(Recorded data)
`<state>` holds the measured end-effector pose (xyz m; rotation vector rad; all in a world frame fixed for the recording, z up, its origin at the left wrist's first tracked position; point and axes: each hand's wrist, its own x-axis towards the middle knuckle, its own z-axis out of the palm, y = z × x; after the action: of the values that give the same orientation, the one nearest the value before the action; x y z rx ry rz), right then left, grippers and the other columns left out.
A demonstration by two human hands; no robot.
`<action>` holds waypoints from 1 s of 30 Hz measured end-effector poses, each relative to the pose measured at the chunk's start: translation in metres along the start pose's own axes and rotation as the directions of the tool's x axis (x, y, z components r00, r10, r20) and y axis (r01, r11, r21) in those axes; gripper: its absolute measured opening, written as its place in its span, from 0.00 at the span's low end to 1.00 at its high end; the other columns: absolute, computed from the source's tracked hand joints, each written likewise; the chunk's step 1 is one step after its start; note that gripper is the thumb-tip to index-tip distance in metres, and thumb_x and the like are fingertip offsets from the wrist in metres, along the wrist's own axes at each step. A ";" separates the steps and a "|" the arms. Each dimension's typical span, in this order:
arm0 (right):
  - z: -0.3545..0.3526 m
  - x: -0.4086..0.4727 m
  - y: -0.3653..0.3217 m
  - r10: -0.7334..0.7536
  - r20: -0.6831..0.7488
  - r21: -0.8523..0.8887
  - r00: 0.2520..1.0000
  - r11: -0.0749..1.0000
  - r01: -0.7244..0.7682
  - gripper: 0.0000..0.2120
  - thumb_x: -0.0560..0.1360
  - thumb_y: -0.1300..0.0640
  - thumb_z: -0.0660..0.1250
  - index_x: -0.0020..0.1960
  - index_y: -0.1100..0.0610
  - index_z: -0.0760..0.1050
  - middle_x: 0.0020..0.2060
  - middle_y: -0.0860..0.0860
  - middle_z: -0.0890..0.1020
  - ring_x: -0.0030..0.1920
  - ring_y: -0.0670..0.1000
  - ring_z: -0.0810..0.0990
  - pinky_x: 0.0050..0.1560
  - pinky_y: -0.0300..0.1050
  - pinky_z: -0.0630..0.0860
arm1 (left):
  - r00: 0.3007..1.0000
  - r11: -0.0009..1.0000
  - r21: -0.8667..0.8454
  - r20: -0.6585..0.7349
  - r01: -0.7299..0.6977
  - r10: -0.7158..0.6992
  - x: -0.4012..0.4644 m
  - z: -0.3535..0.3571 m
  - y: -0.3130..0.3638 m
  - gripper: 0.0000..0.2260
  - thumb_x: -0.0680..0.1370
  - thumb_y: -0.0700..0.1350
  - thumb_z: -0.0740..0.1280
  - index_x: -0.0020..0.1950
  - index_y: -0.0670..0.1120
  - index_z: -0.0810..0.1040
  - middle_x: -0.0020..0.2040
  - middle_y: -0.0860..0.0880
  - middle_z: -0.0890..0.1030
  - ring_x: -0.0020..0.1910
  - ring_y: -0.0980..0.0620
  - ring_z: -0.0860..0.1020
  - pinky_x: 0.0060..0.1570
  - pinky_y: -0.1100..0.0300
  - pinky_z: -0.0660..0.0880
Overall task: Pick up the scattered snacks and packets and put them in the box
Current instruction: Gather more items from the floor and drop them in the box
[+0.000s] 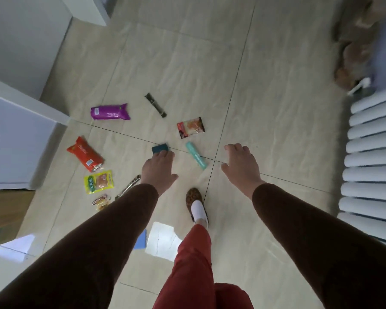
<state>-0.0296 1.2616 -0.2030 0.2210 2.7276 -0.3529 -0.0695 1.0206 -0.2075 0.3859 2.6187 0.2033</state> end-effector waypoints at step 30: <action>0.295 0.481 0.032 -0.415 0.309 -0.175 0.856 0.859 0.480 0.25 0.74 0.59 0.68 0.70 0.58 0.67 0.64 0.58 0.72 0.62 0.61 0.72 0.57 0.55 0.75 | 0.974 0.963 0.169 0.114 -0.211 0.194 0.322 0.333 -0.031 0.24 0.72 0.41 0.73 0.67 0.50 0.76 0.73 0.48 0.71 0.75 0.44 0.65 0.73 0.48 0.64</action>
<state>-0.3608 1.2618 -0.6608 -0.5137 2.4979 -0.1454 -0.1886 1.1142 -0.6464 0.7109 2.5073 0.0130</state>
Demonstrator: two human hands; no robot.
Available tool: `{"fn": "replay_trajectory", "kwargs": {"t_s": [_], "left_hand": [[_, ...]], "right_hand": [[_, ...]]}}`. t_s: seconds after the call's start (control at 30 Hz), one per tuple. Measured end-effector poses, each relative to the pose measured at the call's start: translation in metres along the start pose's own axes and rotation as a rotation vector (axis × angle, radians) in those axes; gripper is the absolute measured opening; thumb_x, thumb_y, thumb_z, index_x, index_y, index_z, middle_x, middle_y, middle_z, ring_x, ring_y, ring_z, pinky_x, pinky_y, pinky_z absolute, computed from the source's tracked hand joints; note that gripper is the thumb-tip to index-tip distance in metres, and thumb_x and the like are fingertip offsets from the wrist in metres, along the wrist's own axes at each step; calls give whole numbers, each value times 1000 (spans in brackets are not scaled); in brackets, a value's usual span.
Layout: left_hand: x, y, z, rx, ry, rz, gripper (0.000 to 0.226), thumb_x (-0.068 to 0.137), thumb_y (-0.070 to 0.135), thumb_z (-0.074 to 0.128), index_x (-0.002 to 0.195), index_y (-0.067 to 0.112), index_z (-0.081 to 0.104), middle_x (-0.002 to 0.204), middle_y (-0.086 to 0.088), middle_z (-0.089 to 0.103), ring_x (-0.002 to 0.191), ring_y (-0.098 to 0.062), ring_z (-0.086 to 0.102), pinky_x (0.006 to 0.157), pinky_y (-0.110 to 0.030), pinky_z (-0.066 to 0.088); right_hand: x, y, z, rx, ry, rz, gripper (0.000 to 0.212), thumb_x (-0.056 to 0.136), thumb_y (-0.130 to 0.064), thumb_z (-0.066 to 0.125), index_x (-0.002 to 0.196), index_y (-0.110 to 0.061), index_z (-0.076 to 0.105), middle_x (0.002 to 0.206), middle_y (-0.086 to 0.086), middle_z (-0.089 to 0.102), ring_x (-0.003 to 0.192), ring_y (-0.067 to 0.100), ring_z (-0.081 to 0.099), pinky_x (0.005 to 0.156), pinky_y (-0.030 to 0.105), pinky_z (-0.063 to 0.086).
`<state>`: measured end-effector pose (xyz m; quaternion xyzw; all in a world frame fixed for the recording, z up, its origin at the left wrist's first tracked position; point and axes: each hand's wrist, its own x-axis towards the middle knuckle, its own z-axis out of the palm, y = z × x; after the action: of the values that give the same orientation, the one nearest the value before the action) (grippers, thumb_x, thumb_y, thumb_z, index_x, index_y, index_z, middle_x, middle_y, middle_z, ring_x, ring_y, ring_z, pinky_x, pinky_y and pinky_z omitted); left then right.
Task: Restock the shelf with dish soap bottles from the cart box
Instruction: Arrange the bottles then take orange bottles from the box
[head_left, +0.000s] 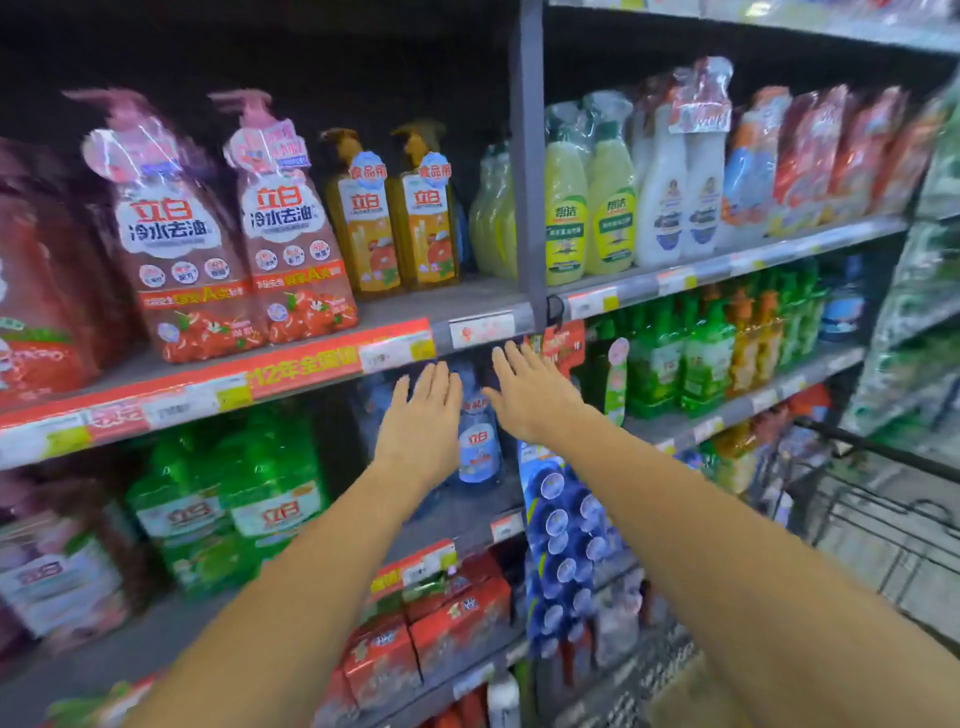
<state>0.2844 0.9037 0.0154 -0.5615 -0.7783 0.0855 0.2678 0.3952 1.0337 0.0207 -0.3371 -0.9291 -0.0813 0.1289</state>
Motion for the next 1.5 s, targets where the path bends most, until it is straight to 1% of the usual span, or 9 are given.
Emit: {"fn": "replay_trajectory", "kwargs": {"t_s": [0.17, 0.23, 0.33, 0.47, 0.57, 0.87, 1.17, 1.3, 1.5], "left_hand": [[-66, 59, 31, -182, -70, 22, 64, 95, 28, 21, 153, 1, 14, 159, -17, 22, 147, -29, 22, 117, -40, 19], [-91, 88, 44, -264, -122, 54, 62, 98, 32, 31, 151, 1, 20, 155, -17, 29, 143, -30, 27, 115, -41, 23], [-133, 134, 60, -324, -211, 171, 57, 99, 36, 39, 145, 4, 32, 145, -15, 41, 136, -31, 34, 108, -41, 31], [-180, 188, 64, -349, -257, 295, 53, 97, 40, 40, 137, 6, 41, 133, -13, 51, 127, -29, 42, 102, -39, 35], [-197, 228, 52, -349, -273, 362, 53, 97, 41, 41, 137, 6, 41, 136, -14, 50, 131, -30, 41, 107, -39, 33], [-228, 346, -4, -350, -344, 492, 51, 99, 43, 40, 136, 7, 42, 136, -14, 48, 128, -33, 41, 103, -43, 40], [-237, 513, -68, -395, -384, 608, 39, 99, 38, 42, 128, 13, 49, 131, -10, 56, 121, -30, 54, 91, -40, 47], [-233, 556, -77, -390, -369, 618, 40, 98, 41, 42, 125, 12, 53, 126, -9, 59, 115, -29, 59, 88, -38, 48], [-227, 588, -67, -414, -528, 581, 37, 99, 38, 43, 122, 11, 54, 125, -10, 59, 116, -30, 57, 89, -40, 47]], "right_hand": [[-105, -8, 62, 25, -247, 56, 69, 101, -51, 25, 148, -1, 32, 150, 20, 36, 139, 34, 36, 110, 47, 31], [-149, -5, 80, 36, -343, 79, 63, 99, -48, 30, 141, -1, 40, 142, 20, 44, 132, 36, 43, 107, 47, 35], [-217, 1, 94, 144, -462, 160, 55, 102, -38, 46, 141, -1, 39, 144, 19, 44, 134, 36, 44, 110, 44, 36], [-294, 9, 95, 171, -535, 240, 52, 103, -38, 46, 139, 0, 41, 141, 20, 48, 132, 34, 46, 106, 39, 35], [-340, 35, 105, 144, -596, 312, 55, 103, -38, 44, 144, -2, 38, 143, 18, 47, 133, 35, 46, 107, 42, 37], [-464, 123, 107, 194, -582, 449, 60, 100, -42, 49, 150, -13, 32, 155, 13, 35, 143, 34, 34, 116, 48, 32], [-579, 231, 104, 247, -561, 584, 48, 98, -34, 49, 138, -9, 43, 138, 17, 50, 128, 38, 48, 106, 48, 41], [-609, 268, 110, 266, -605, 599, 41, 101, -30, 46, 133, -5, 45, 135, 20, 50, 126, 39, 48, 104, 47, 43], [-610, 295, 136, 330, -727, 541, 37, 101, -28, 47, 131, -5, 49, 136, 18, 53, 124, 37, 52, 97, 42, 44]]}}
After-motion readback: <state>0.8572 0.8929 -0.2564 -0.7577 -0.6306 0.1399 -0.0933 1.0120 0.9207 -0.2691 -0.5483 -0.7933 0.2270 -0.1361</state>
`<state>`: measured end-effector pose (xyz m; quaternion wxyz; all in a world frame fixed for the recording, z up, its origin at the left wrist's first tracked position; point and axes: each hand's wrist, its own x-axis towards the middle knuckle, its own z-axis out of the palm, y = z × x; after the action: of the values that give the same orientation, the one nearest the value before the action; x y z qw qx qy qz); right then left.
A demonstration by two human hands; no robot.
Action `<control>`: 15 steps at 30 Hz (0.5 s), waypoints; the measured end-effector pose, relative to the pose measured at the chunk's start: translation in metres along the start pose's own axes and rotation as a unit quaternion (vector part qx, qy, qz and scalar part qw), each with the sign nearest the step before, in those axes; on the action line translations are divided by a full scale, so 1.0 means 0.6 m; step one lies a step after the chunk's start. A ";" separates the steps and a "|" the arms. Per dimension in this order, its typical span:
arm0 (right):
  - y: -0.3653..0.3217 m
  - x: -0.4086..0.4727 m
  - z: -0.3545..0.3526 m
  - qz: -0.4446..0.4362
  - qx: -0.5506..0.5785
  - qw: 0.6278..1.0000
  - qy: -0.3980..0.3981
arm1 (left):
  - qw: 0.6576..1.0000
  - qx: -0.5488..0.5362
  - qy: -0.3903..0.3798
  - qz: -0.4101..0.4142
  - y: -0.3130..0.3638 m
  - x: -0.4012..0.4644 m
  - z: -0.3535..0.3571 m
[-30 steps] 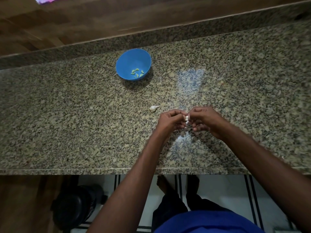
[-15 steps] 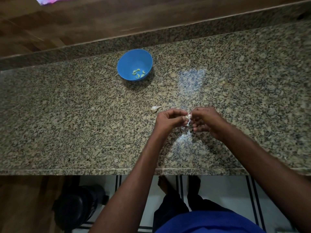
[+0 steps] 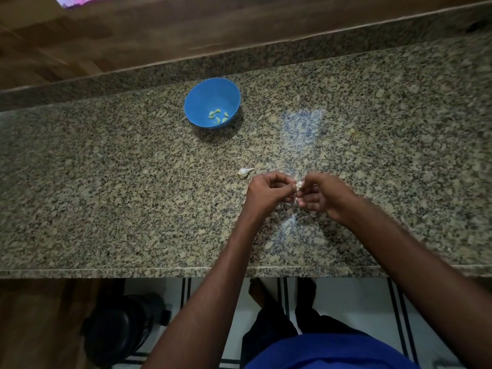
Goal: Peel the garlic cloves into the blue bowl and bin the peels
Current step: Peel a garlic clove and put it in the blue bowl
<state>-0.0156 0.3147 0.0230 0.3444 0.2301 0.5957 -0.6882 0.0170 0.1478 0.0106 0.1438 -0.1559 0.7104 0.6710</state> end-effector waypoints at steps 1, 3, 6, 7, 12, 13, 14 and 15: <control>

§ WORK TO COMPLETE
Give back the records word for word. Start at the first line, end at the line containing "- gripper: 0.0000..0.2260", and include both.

§ RESULT FOR THIS EXERCISE
`<state>` holds the measured end-effector pose (xyz m; rotation vector rad; all in a world frame fixed for the recording, z up, its origin at the left wrist's first tracked position; point and axes: each hand's wrist, its own x-axis towards the middle knuckle, its own z-axis out of the palm, y = z × x; after the action: of the values that give the same orientation, the one nearest the value before the action; x y z rx ry rz), right then left, grippers and the other columns left out.
A demonstration by two human hands; no robot.
`<action>` holds waypoints from 1 s of 30 Hz measured end-effector poses, each relative to the pose measured at the chunk's start: translation in metres along the start pose's own axes and rotation as the directions of the tool's x axis (x, y, z components r00, r10, r20) and y axis (r01, r11, r21) in those axes; gripper: its absolute measured opening, written as its place in its span, from 0.00 at the span's low end to 1.00 at its high end; the other columns: absolute, computed from the source's tracked hand joints, each written likewise; the chunk's step 1 is one step after its start; note that gripper is the thumb-tip to index-tip distance in metres, and thumb_x and the like are fingertip offsets from the wrist in metres, along the wrist's own axes at each step. A ";" separates the steps and a "|" the arms. Each dimension's typical span, in this order:
arm0 (right):
  - z: -0.3545..0.3526 m
  - x: -0.4086..0.4727 m
  - y: -0.3653..0.3217 m
  - r10: -0.7334..0.7536
  - r20: -0.6831..0.7488
  - r21: -0.8523..0.8887
  - r00: 0.2520..1.0000
  - r11: -0.0749..1.0000
  - r01: -0.7244..0.7682
  - gripper: 0.0000..0.2120
  - thumb_x: -0.0560..0.1360
  - thumb_y: -0.1300..0.0640
  - thumb_z: -0.0660..0.1250
  - index_x: -0.0020..0.1960
  - index_y: -0.1100..0.0610
  - index_z: -0.0760..0.1050
  - middle_x: 0.0020..0.2060
  - middle_y: -0.0860..0.0860
  - middle_z: -0.0890..0.1020
  - ring_x: -0.0030..0.1920
  - ring_y: -0.0670..0.1000
  - ring_z: -0.0810..0.0990
  - pinky_x: 0.0050..0.1560
  - pinky_y: -0.0300..0.1050
  - pinky_z: -0.0630..0.0860
arm1 (left):
  - r00: 0.3007..1.0000
  - r11: -0.0009..1.0000
  - r21: -0.8667..0.8454
  - r20: -0.6585..0.7349
  - r01: -0.7299..0.6977
  - r10: -0.7158..0.6992
  - x: -0.4012..0.4644 m
  - z: -0.3535..0.3571 m
  - y: -0.3130..0.3638 m
  - gripper: 0.0000..0.2260

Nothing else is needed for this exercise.